Activity:
Copy out all the lines of the data precisely, omitting any pictures.

[Stored records]
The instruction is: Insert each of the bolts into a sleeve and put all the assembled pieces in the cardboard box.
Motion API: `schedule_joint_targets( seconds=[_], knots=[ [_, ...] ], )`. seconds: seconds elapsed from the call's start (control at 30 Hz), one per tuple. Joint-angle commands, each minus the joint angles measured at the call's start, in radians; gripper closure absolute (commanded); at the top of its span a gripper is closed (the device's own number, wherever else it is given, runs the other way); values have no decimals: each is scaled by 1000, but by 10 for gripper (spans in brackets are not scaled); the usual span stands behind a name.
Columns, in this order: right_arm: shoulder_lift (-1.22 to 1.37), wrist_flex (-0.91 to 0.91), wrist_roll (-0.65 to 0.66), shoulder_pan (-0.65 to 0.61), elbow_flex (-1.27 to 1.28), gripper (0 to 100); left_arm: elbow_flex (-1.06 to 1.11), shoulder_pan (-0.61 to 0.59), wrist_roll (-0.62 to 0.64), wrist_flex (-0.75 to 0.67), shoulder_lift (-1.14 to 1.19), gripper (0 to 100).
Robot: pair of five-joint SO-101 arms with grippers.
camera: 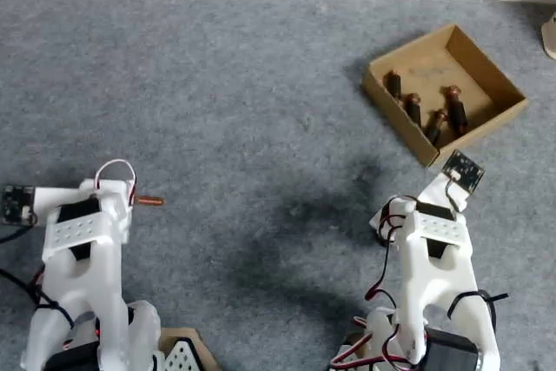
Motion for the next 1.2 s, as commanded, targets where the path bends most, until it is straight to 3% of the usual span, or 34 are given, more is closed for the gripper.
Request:
schedule_joint_targets(
  seconds=[0.0,0.13,0.33,0.57,0.9,1.17],
  knots=[
    [-1,-33,12,-38,-1,995,12,-27,21,-12,-33,912],
    [-1,-35,11,-39,-1,995,13,-71,21,-15,-28,912],
    [-1,-35,11,-39,-1,995,8,-68,28,-15,-36,845],
    [-1,-35,11,-39,-1,995,-61,-35,61,-11,-25,841],
    [-1,-35,11,-39,1,995,-196,19,63,203,-25,843],
    [-1,-35,11,-39,1,995,-196,19,112,216,-7,843]
  ],
)
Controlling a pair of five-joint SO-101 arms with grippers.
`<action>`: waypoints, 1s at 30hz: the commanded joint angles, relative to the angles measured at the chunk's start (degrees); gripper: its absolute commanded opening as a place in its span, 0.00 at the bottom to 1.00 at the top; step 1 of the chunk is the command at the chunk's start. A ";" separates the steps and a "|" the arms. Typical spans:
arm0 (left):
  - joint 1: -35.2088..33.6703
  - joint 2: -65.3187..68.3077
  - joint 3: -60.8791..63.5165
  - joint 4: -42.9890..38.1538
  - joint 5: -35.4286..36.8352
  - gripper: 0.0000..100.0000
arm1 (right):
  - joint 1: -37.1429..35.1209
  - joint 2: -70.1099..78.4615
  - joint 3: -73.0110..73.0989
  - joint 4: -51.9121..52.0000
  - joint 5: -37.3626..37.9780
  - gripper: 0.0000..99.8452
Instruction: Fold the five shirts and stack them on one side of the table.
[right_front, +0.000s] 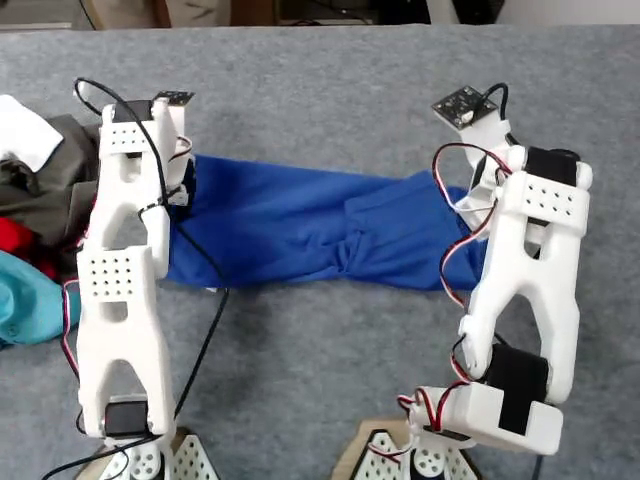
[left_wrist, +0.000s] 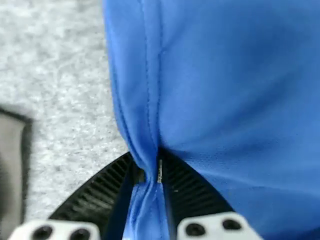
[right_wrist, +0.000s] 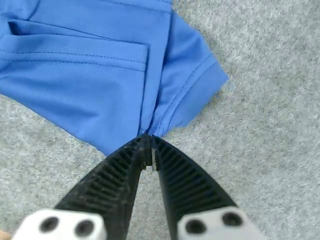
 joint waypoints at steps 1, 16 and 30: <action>-1.41 0.75 0.00 1.32 -0.09 0.02 | 0.92 -3.21 -0.13 -1.76 -1.14 0.00; -3.87 -17.71 2.99 2.99 2.46 0.02 | 9.71 -1.80 2.77 -27.34 -35.43 0.00; 22.51 -41.36 14.77 2.73 12.75 0.02 | 18.24 -1.80 -4.44 -32.70 -43.16 0.00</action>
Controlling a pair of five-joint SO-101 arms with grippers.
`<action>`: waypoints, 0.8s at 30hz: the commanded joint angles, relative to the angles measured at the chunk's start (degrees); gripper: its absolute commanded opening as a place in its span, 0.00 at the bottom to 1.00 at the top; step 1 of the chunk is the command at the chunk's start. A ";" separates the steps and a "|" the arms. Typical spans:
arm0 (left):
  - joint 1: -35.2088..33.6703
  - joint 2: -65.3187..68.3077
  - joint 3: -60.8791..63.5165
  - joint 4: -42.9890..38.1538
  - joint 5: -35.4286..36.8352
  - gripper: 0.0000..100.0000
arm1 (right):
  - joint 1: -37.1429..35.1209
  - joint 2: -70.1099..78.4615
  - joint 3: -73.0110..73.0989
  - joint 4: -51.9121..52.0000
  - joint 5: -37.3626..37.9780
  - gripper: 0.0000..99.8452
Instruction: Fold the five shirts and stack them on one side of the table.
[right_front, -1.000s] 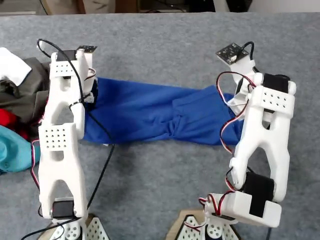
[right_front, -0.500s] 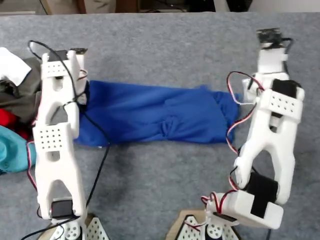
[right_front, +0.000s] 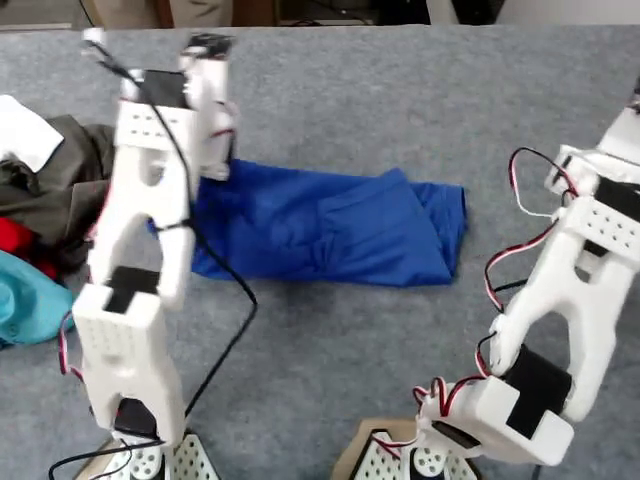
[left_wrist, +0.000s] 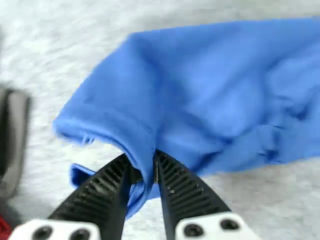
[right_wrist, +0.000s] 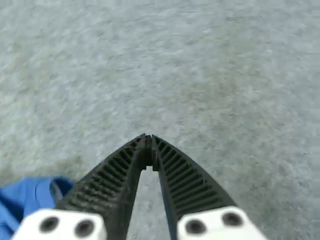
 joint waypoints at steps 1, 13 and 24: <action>6.24 -3.65 -1.23 0.62 5.01 0.02 | 2.24 -1.80 -6.02 -1.49 -0.53 0.00; 23.38 -1.36 -7.65 -11.16 12.66 0.02 | 8.66 -2.33 -7.87 -5.45 -2.64 0.00; 29.45 12.88 -16.70 -20.22 17.67 0.02 | 9.27 -1.89 -8.57 -5.45 -2.11 0.00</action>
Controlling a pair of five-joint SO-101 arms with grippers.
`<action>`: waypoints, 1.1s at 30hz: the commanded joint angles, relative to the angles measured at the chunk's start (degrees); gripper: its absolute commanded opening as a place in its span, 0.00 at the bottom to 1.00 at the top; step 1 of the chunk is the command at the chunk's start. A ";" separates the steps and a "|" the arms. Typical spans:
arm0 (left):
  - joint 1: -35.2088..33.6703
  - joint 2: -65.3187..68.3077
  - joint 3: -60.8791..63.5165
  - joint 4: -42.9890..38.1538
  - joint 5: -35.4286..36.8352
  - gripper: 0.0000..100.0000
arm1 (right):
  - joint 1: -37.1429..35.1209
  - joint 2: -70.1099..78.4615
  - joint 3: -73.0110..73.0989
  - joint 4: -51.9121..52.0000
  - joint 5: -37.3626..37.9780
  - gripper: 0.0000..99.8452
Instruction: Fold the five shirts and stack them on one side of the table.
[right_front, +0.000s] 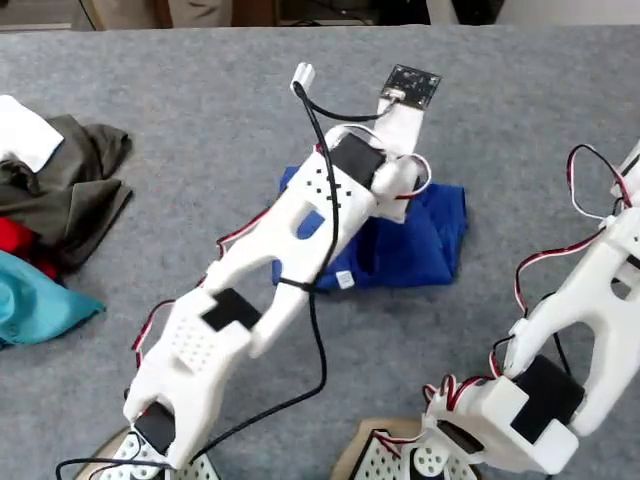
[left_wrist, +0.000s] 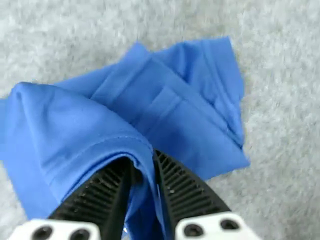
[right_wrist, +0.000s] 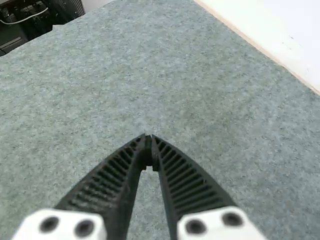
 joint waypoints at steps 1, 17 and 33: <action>0.88 2.51 -9.67 -1.49 1.67 0.02 | 0.75 -1.80 -3.21 -1.14 -0.09 0.00; 3.96 17.10 -26.02 -1.14 3.52 0.02 | -1.10 -1.71 -2.77 -1.14 0.00 0.01; -13.54 12.88 -40.70 16.70 7.21 0.09 | -15.34 -1.80 -3.21 9.85 17.93 0.01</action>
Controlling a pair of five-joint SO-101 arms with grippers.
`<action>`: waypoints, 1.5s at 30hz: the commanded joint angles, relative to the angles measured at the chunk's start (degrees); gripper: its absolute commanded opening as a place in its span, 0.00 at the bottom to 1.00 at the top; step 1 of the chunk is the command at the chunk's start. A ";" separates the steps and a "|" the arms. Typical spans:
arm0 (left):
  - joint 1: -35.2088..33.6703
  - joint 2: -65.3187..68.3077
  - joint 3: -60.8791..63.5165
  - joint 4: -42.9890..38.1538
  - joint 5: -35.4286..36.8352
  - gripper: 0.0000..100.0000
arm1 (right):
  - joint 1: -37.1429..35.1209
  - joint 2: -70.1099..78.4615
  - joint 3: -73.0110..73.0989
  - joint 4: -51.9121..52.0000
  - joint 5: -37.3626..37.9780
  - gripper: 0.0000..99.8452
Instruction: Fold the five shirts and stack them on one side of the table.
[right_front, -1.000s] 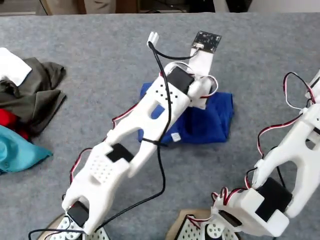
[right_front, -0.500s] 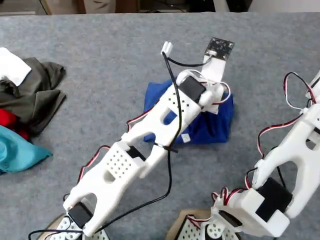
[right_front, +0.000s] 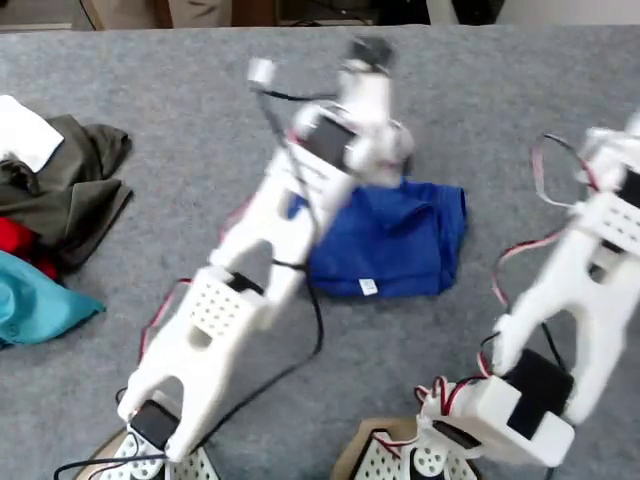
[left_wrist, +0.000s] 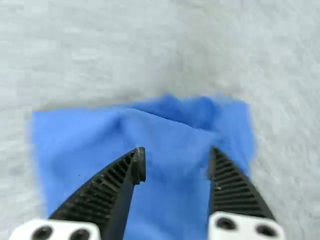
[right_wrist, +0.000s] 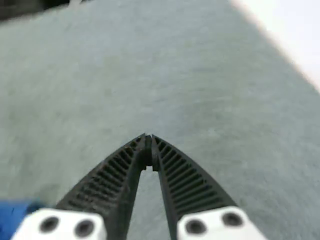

Task result:
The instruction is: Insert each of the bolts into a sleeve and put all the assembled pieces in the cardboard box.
Motion API: `schedule_joint_targets( seconds=[_], knots=[ [_, ...] ], )`. seconds: seconds elapsed from the call's start (control at 30 Hz), one per tuple. Joint-angle commands, each minus the joint angles measured at the call's start, in radians; gripper closure absolute (commanded); at the top of its span a gripper is closed (the device's own number, wherever else it is given, runs the other way); values have no decimals: each is scaled by 1000, but by 10 for gripper (spans in brackets are not scaled); the usual span stands behind a name.
Columns, in this order: right_arm: shoulder_lift (-1.22 to 1.37), wrist_flex (-0.91 to 0.91), wrist_roll (-0.65 to 0.66), shoulder_pan (-0.65 to 0.61), elbow_flex (-1.27 to 1.28), gripper (0 to 100); left_arm: elbow_flex (-1.06 to 1.11), shoulder_pan (-0.61 to 0.59), wrist_roll (-0.62 to 0.64), wrist_flex (-0.75 to 0.67), shoulder_lift (-1.14 to 1.19), gripper (0 to 100).
Robot: pair of five-joint SO-101 arms with grippers.
camera: 
Motion for the next 1.2 s, as commanded, targets where the path bends most, until it is straight to 3% of the usual span, or 34 are given, more is closed for the gripper.
Request:
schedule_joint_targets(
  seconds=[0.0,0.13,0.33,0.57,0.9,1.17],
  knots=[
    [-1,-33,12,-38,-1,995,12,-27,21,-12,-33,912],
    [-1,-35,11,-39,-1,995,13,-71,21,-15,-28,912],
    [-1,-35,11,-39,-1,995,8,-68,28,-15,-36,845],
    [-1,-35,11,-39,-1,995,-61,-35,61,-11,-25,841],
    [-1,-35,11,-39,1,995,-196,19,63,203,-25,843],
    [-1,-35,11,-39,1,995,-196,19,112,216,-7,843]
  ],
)
Controlling a pair of five-joint SO-101 arms with grippers.
`<action>`: waypoints, 1s at 30hz: the commanded joint angles, relative to the angles measured at the chunk's start (degrees); gripper: its absolute commanded opening as a place in its span, 0.00 at the bottom to 1.00 at the top; step 1 of the chunk is the command at the chunk's start. A ";" separates the steps and a "|" the arms. Typical spans:
arm0 (left):
  - joint 1: -35.2088..33.6703
  - joint 2: -65.3187..68.3077
  - joint 3: -60.8791..63.5165
  - joint 4: -42.9890..38.1538
  - joint 5: -35.4286..36.8352
  - gripper: 0.0000..100.0000
arm1 (right):
  - joint 1: -37.1429..35.1209
  - joint 2: -70.1099..78.4615
  - joint 3: -73.0110..73.0989
  - joint 4: -51.9121..52.0000
  - joint 5: -37.3626..37.9780
  - gripper: 0.0000..99.8452
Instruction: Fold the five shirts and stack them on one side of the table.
[right_front, +0.000s] 
[left_wrist, +0.000s] 
[right_wrist, +0.000s] 
 joint waypoints at steps 1, 16 and 30: <action>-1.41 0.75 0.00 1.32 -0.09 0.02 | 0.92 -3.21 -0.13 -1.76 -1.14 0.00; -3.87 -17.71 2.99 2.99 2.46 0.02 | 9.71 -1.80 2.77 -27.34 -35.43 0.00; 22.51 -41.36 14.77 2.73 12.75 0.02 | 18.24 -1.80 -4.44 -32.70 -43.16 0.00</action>
Controlling a pair of five-joint SO-101 arms with grippers.
`<action>`: waypoints, 0.8s at 30hz: the commanded joint angles, relative to the angles measured at the chunk's start (degrees); gripper: its absolute commanded opening as a place in its span, 0.00 at the bottom to 1.00 at the top; step 1 of the chunk is the command at the chunk's start. A ";" separates the steps and a "|" the arms. Typical spans:
arm0 (left):
  - joint 1: -35.2088..33.6703
  - joint 2: -65.3187..68.3077
  - joint 3: -60.8791..63.5165
  - joint 4: -42.9890..38.1538
  - joint 5: -35.4286..36.8352
  - gripper: 0.0000..100.0000
arm1 (right):
  - joint 1: -37.1429..35.1209
  - joint 2: -70.1099..78.4615
  - joint 3: -73.0110..73.0989
  - joint 4: -51.9121..52.0000
  - joint 5: -37.3626..37.9780
  - gripper: 0.0000..99.8452
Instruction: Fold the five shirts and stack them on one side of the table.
[right_front, -1.000s] 
[right_front, -0.500s] 
[right_front, +0.000s] 
[left_wrist, +0.000s] 
[right_wrist, +0.000s] 
 joint waypoints at steps 1, 13 and 24: <action>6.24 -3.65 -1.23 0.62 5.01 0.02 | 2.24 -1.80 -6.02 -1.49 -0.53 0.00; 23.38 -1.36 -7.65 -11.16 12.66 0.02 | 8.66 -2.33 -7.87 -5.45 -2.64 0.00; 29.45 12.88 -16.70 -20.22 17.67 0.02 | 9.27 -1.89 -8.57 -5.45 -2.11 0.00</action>
Controlling a pair of five-joint SO-101 arms with grippers.
`<action>`: waypoints, 1.1s at 30hz: the commanded joint angles, relative to the angles measured at the chunk's start (degrees); gripper: its absolute commanded opening as a place in its span, 0.00 at the bottom to 1.00 at the top; step 1 of the chunk is the command at the chunk's start. A ";" separates the steps and a "|" the arms. Typical spans:
arm0 (left):
  - joint 1: -35.2088..33.6703
  - joint 2: -65.3187..68.3077
  - joint 3: -60.8791..63.5165
  - joint 4: -42.9890..38.1538
  - joint 5: -35.4286..36.8352
  - gripper: 0.0000..100.0000
arm1 (right):
  - joint 1: -37.1429..35.1209
  - joint 2: -70.1099..78.4615
  - joint 3: -73.0110..73.0989
  - joint 4: -51.9121..52.0000
  - joint 5: -37.3626..37.9780
  - gripper: 0.0000..99.8452
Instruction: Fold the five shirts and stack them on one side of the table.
[right_front, +0.000s] 
[left_wrist, +0.000s] 
[right_wrist, +0.000s] 
 joint waypoints at steps 1, 17 and 33: <action>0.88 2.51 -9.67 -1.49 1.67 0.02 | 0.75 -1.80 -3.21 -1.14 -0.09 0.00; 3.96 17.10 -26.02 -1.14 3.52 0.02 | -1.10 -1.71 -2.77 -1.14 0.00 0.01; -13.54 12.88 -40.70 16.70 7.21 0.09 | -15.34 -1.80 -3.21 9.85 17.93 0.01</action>
Controlling a pair of five-joint SO-101 arms with grippers.
`<action>`: waypoints, 1.5s at 30hz: the commanded joint angles, relative to the angles measured at the chunk's start (degrees); gripper: its absolute commanded opening as a place in its span, 0.00 at the bottom to 1.00 at the top; step 1 of the chunk is the command at the chunk's start. A ";" separates the steps and a "|" the arms. Typical spans:
arm0 (left):
  - joint 1: -35.2088..33.6703
  - joint 2: -65.3187..68.3077
  - joint 3: -60.8791..63.5165
  - joint 4: -42.9890..38.1538
  - joint 5: -35.4286..36.8352
  - gripper: 0.0000..100.0000
arm1 (right):
  - joint 1: -37.1429..35.1209
  - joint 2: -70.1099..78.4615
  - joint 3: -73.0110..73.0989
  - joint 4: -51.9121..52.0000
  - joint 5: -37.3626..37.9780
  - gripper: 0.0000..99.8452
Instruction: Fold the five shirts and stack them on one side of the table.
[right_front, -1.000s] 
[right_front, -0.500s] 
[right_front, +0.000s] 
[left_wrist, +0.000s] 
[right_wrist, +0.000s] 

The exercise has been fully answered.